---------- INFORMATION SUPPLIED ----------
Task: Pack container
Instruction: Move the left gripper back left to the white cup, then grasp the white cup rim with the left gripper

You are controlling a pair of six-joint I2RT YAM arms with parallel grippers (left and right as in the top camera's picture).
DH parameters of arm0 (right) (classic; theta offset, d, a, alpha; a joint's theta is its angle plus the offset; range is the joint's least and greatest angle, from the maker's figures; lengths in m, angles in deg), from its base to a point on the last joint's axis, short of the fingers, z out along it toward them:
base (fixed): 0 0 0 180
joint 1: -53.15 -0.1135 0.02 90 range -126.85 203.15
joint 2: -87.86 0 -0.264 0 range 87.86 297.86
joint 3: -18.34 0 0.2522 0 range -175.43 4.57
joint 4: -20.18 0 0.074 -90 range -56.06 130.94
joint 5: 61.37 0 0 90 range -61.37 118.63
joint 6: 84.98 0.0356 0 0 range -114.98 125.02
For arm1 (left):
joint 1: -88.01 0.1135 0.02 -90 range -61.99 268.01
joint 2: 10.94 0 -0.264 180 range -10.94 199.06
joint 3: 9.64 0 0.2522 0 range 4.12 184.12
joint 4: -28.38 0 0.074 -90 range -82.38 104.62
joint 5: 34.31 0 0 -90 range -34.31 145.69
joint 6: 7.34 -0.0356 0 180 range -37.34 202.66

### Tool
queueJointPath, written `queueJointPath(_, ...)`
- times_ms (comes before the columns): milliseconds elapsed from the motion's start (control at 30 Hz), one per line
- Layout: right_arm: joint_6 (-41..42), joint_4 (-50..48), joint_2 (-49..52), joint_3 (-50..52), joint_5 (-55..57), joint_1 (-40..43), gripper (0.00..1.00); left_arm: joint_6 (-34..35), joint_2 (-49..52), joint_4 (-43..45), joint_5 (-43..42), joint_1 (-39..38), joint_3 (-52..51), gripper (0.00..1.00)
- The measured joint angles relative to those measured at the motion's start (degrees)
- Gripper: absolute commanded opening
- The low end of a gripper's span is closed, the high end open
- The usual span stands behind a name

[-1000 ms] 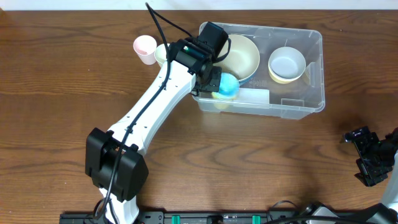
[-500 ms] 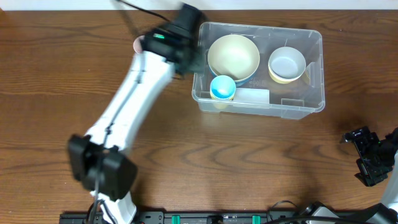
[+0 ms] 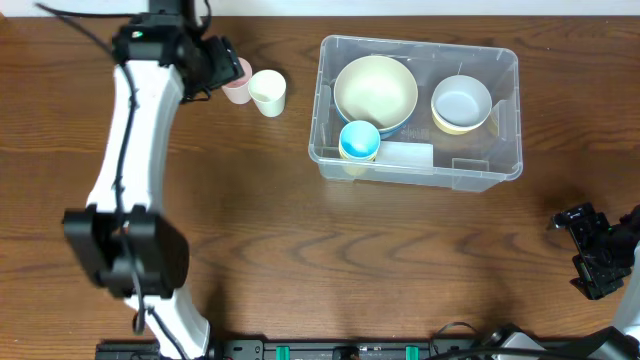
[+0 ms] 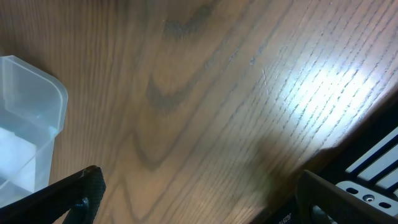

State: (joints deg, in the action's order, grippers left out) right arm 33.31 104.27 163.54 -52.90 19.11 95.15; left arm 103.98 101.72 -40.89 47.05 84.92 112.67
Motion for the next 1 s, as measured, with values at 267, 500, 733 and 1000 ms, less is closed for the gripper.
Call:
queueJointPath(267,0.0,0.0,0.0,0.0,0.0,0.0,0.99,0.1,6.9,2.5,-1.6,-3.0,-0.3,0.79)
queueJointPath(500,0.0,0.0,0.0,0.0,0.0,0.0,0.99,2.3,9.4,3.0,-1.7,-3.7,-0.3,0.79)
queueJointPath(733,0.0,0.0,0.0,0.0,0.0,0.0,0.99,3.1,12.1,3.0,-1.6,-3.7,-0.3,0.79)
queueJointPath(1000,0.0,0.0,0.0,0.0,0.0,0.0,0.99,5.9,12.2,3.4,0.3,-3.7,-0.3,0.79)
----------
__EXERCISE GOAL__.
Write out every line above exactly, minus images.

__OUTPUT FOR THIS EXERCISE__.
Task: Pack container
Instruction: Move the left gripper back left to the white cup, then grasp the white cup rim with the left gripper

You are controlling a pair of six-joint I2RT YAM arms with parallel grippers (left and right as in the top camera's picture).
DH parameters of arm0 (right) (classic; theta offset, d, a, alpha; a joint's theta is its angle plus the offset; range is the joint's least and greatest angle, from the maker's figures; lengths in m, angles in deg), from its base to a point on the last joint's axis, short of the fingers, z out along it toward them:
base (fixed): 0 0 0 180
joint 1: -53.15 -0.1135 0.02 90 range -126.85 203.15
joint 2: -87.86 0 -0.264 0 range 87.86 297.86
joint 3: -18.34 0 0.2522 0 range -175.43 4.57
joint 4: -20.18 0 0.074 -90 range -56.06 130.94
joint 5: 61.37 0 0 90 range -61.37 118.63
joint 6: 84.98 0.0356 0 0 range -114.98 125.02
For arm1 (left):
joint 1: -88.01 0.1135 0.02 -90 range -61.99 268.01
joint 2: 10.94 0 -0.264 180 range -10.94 199.06
joint 3: 9.64 0 0.2522 0 range 4.12 184.12
joint 4: -28.38 0 0.074 -90 range -82.38 104.62
joint 5: 34.31 0 0 -90 range -34.31 145.69
joint 6: 7.34 -0.0356 0 180 range -37.34 202.66

### Tool
queueJointPath, written `queueJointPath(_, ...)`
- times_ms (comes before the columns): milliseconds elapsed from the motion's start (control at 30 Hz), one per line
- Layout: right_arm: joint_6 (-41..42), joint_4 (-50..48), joint_2 (-49..52), joint_3 (-50..52), joint_5 (-55..57), joint_1 (-40..43), gripper (0.00..1.00); left_arm: joint_6 (-34..35), joint_2 (-49..52), joint_4 (-43..45), joint_5 (-43..42), joint_1 (-39..38), joint_3 (-52..51), gripper (0.00..1.00)
- The measured joint angles relative to those measured at the motion's start (degrees)
- Gripper: absolute commanded opening
- The low end of a gripper's span is closed, the high end open
- The usual span stands behind a name

[-1000 ms] 
[-500 ms] 
[+0 ms] 
[+0 ms] 

State: (joints deg, in the action's order, grippers left out) right arm 33.31 104.27 163.54 -52.90 19.11 95.15; left arm 103.98 101.72 -40.89 47.05 84.92 112.67
Motion for the next 1 s, as measured, with values at 267, 500, 733 and 1000 ms, less is closed for the gripper.
Call:
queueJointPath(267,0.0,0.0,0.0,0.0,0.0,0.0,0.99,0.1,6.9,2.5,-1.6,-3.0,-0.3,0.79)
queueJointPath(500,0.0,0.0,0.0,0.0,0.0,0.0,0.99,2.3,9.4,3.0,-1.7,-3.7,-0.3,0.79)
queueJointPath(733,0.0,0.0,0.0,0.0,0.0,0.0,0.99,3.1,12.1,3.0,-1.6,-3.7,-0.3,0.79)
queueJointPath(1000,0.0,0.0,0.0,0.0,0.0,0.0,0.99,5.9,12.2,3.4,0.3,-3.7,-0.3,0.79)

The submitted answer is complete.